BLS publishes gold-standard data on labor market activity, working conditions, price changes, and productivity in the U.S. economy to support public and private decision making. These data are used by the U.S. Congress and state legislators to make policy decisions, by businesses to make decisions about new site locations and wages, and by millions of citizens to make critical career and financial decisions. The Office of Survey Methods Research within BLS conducts research to develop behavioral and statistical methods to improve BLS surveys. The work culture at BLS and in OSMR is one where our associates strongly believe in the importance of our vital mission to publish statistics of the highest quality for the American public, while maintaining a healthy work-life balance.

In this role as a Supervisory Research Mathematical Statistician, you will lead a team and partner with them to conduct research to devise novel statistical methodologies. You will develop and lead a research agenda in areas of mathematical statistics that advance the state of practice for the development or analysis of BLS data collected from survey and census instruments. You will present your findings at research conferences and play a leadership role by partnering with researchers and leaders in both government and academia. You will serve as an expert methodologist who consults with BLS survey programs to develop and implement statistical methodologies that improve the quality of estimation and prediction for published statistics.

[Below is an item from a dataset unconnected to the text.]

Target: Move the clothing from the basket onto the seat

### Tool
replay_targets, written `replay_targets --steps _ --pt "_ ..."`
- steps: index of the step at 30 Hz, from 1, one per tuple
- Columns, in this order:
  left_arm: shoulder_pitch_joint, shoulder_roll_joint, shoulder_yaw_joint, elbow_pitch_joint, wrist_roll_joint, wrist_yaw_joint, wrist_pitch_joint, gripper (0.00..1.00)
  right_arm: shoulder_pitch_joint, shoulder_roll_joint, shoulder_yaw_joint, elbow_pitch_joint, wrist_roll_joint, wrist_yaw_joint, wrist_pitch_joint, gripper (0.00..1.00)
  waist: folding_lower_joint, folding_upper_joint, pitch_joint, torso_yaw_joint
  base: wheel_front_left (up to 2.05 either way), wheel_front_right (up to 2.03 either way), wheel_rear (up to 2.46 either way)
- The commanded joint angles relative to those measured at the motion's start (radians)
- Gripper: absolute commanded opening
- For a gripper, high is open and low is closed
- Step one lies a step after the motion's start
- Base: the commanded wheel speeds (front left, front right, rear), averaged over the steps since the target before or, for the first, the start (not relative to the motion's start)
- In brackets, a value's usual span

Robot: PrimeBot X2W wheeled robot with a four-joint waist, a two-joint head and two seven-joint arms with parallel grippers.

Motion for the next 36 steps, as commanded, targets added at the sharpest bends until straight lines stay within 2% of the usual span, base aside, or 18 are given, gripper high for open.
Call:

Our researchers possess expertise in survey design and the analysis of survey data, including nonparametric estimation methods, machine learning approaches and Bayesian hierarchical probability modeling. Our methods are used to conduct unbiased inference about an underlying population estimated on data acquired from a survey of that population and to develop accurate uncertainty quantification under dependence induced by the survey design used to collect the data. We are exploring various approaches to encode formal privacy protection into data products released to the public. Our data are typically time- and spatially-indexed and our statisticians express expertise in accounting for these sources of dependence.